According to the American Psychological Association, cognitive restructuring can be an effective therapeutic technique for long-term anger management. This approach is designed to help you learn to identify negative thoughts and replace them with more reasonable and healthy ones. Cognitive behavioral therapy is an evidence-based therapeutic approach that’s built on elements of cognitive restructuring, which is why it’s often recommended for individuals looking to better manage their anger.

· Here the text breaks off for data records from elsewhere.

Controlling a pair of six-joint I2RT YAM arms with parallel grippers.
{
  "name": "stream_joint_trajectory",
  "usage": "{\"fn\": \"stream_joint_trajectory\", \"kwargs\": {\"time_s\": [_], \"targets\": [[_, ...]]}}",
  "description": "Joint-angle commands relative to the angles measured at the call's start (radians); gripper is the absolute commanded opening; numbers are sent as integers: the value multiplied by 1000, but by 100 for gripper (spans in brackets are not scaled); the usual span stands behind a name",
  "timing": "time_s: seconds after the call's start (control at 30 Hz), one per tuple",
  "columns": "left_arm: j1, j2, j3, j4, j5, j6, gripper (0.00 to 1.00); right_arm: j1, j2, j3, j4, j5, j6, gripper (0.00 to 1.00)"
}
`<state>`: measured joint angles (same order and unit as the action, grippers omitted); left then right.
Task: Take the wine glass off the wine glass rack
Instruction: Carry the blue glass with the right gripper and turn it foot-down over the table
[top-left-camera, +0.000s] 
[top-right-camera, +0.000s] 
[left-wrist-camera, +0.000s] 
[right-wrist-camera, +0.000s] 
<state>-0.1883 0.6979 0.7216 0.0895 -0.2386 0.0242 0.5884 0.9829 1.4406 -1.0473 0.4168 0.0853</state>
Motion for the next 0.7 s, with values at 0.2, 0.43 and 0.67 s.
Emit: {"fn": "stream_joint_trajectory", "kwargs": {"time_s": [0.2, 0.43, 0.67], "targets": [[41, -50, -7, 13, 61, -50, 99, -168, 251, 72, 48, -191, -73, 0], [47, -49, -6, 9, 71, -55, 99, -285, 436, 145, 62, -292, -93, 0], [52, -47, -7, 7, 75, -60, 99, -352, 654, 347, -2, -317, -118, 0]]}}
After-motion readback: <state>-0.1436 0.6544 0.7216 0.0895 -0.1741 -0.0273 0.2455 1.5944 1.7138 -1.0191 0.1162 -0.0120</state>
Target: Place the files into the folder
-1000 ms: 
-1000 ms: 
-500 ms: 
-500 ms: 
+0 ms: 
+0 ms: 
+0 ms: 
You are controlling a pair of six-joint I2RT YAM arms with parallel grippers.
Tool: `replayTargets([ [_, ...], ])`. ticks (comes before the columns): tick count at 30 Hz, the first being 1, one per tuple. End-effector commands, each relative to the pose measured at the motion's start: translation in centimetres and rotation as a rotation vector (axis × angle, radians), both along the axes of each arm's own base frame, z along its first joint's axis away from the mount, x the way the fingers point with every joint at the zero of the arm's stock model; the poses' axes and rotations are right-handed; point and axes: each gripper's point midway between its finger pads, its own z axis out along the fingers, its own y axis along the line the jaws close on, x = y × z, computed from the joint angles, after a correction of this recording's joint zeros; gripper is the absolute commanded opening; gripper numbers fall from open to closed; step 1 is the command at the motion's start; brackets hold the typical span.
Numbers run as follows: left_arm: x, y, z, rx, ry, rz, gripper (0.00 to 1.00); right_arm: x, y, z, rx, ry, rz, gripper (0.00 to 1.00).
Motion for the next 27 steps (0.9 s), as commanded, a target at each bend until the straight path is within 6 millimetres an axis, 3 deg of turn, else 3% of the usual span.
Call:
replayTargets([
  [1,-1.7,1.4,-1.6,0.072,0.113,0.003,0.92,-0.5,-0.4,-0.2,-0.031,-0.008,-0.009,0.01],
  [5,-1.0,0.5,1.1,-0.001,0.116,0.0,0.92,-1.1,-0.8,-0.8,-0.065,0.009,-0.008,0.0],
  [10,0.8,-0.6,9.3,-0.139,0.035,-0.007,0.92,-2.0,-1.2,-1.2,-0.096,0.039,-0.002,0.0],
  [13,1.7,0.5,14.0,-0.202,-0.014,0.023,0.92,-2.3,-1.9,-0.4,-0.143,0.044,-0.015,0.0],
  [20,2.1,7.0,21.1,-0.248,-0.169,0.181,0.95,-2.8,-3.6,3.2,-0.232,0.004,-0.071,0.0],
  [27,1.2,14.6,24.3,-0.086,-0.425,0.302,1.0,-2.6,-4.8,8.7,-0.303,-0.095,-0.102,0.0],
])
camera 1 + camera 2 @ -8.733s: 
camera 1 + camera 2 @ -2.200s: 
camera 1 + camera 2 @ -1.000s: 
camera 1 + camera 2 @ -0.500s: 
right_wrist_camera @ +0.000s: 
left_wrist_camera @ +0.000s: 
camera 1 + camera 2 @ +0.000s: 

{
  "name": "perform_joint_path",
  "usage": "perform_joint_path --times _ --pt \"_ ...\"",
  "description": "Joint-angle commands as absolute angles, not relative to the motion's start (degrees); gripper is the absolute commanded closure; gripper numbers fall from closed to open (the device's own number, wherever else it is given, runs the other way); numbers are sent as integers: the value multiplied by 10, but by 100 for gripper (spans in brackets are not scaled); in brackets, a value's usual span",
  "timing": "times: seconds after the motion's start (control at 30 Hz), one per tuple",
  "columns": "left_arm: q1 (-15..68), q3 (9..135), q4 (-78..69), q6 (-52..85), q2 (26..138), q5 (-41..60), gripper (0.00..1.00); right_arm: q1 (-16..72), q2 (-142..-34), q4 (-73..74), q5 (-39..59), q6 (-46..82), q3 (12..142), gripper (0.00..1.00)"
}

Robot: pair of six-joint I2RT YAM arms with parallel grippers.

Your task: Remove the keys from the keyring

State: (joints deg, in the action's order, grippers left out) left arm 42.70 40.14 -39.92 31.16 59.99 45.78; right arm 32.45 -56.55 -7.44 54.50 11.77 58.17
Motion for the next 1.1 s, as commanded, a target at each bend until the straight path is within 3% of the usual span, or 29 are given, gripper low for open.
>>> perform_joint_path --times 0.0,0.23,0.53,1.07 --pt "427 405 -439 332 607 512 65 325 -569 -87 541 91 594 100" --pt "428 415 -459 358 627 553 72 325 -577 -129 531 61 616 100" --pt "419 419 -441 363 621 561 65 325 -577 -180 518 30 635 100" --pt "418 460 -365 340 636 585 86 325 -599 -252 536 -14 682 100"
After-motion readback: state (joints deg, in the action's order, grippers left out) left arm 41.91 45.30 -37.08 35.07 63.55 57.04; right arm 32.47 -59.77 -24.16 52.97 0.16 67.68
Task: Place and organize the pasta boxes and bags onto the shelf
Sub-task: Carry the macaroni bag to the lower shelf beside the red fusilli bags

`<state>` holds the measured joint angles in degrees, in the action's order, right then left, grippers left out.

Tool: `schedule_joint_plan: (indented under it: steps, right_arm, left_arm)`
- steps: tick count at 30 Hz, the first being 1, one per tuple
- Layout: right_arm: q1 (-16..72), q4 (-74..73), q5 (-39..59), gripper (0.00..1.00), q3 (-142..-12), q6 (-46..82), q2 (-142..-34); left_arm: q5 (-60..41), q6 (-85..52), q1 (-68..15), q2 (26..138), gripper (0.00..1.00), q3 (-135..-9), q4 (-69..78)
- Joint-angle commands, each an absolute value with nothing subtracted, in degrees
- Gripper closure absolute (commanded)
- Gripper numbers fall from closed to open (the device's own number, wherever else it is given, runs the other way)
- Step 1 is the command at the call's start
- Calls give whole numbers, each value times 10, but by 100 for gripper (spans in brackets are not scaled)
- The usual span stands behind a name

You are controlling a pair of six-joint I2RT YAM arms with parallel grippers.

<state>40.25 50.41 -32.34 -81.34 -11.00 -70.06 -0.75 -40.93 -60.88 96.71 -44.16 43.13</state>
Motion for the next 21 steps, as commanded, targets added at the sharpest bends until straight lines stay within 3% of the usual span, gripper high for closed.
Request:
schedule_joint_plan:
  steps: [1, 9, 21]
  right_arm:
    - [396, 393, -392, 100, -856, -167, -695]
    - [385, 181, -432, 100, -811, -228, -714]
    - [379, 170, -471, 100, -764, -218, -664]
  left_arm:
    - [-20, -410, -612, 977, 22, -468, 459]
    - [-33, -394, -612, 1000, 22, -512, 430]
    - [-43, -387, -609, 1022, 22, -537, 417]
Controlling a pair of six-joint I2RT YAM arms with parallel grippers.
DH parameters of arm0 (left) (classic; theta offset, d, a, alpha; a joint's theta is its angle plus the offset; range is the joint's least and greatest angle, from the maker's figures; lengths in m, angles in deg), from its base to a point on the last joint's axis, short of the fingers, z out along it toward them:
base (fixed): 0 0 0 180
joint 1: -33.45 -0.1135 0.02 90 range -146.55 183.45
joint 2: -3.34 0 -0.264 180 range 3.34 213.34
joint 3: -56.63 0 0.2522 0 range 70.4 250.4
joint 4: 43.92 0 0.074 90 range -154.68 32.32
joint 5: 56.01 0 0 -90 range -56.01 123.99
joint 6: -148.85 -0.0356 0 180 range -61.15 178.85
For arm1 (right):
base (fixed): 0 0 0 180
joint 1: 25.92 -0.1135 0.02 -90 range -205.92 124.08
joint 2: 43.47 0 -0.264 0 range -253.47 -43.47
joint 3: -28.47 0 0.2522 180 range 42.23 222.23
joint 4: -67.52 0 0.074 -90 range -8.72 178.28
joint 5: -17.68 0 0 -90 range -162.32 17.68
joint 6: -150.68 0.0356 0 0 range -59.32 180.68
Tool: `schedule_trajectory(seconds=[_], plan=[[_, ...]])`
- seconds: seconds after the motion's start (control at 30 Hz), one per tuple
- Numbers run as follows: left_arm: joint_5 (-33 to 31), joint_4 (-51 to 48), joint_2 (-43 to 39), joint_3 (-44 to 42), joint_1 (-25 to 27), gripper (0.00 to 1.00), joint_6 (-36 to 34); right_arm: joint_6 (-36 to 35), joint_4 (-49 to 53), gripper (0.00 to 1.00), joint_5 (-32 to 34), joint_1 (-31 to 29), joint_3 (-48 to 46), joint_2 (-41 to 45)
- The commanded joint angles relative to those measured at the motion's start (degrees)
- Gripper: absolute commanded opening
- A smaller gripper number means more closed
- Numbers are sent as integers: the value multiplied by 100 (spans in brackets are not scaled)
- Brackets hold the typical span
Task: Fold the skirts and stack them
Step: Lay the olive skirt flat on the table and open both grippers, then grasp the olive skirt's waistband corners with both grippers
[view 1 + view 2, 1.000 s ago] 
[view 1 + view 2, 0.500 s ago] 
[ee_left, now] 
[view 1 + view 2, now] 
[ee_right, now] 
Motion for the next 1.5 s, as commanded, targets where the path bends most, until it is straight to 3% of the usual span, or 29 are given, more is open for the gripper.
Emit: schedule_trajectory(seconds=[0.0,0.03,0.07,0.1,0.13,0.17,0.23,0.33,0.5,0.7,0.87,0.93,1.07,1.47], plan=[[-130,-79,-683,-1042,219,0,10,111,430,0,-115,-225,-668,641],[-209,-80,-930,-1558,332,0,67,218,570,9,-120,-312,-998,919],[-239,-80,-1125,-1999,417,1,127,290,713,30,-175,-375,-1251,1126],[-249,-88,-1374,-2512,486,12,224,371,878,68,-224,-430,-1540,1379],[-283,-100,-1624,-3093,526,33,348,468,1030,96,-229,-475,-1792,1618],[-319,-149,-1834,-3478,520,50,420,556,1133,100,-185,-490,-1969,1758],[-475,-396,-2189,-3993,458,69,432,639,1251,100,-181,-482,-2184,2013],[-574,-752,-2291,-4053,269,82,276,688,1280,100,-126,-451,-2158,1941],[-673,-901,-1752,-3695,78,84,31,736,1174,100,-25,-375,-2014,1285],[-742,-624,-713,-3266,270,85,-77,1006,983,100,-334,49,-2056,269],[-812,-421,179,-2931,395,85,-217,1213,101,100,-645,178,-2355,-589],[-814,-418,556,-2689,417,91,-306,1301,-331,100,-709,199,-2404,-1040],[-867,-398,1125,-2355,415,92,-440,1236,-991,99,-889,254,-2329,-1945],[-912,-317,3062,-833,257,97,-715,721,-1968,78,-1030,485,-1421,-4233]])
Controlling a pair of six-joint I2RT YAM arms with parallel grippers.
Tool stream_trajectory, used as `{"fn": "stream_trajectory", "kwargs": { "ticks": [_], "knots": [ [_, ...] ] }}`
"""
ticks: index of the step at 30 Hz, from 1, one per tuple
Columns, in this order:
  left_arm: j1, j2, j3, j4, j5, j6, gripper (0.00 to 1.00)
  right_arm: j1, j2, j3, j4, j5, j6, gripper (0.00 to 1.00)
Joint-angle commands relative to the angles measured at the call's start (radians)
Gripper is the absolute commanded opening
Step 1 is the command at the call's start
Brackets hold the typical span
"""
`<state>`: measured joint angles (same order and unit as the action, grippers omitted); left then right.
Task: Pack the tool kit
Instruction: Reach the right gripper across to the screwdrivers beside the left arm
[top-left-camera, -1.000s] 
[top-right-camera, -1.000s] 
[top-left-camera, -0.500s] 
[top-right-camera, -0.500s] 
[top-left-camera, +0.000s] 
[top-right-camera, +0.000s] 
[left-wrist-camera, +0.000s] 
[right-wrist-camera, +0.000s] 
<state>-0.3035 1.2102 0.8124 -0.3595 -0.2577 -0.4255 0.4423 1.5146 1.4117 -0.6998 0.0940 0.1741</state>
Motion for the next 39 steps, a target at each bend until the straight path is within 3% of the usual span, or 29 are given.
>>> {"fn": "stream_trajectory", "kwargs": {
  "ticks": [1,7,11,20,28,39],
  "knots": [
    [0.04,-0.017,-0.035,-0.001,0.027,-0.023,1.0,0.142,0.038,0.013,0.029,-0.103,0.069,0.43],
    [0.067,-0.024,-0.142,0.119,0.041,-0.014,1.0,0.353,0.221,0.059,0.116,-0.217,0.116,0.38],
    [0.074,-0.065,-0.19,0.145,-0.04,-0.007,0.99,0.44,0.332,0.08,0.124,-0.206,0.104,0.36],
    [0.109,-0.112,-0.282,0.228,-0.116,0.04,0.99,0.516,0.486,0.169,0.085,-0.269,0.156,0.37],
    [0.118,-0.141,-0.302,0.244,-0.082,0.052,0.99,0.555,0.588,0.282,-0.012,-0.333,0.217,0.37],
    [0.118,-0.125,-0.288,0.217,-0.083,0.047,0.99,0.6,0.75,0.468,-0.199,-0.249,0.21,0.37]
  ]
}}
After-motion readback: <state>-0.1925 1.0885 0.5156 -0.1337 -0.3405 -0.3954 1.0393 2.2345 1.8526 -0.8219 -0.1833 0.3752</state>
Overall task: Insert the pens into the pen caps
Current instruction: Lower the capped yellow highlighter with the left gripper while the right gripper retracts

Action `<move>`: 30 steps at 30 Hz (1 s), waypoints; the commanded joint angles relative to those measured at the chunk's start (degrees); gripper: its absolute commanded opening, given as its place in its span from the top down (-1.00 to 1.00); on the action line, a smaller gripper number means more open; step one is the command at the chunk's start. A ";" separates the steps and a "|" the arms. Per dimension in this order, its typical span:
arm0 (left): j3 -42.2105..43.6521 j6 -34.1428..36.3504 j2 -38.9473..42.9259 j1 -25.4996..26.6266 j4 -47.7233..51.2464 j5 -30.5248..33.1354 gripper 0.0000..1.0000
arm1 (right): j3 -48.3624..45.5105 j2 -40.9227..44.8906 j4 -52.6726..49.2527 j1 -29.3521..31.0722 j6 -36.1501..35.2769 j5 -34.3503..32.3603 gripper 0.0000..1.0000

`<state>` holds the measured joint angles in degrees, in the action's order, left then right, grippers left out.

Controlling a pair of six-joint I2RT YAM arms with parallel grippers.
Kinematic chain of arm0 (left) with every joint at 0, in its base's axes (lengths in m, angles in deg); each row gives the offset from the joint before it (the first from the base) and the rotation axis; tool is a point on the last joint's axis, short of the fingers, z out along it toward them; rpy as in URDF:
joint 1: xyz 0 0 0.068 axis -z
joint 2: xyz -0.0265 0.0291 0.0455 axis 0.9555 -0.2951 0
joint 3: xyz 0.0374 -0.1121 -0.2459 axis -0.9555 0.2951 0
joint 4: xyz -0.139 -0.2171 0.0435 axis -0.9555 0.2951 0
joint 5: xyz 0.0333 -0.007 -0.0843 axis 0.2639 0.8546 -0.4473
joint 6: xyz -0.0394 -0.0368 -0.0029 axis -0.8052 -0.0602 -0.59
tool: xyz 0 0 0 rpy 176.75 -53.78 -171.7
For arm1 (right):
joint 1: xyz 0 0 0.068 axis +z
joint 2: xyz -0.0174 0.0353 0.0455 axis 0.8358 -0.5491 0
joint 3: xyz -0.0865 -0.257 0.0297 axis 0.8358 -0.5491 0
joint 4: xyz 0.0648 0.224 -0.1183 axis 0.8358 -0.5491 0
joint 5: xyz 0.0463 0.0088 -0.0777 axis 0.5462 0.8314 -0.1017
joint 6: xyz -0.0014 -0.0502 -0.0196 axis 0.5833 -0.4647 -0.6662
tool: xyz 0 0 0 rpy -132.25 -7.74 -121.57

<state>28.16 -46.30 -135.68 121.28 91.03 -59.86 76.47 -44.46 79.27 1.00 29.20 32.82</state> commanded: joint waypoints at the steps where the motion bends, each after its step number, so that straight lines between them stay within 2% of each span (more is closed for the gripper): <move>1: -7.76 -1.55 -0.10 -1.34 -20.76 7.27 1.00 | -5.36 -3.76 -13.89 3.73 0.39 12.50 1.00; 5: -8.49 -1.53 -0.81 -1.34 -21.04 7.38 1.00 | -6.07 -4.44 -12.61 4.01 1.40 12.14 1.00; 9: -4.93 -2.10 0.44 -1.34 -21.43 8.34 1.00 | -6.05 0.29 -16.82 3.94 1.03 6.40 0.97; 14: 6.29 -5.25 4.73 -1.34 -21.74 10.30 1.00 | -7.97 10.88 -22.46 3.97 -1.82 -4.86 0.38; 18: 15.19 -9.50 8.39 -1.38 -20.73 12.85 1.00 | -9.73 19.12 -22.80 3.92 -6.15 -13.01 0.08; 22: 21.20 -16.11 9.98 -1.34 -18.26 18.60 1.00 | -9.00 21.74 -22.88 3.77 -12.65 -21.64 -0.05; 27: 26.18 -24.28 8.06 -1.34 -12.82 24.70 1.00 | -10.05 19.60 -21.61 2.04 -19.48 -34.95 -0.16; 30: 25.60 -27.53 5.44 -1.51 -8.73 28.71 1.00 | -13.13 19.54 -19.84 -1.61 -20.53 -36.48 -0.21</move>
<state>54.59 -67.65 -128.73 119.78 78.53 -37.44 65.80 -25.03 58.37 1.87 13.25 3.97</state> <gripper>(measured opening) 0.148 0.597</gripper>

Convenient online therapy with a mental health professional

If you have trouble adding in-person therapy sessions to a busy schedule, online therapy may be a more convenient way for you to seek support. Research suggests that online therapy can be as effective as in-person therapy, and it doesn’t require travel and often allows for more flexible scheduling. With video call, phone call, and in-app messaging options, you can meet with your therapist from the comfort of your home or anywhere you have an internet connection. 

Takeaway

Anger is a powerful emotion, but it’s not an inherently negative one. That said, it can result in serious consequences for your health, relationships, work, and overall well-being if it’s not properly managed and controlled. Some techniques for managing anger in the moment can include stepping away from the situation, engaging in deep breathing exercises, repeating a mantra, and shifting your perspective. Over the longer term, regular exercise, identifying what triggers your anger, and meeting with a therapist may also be helpful.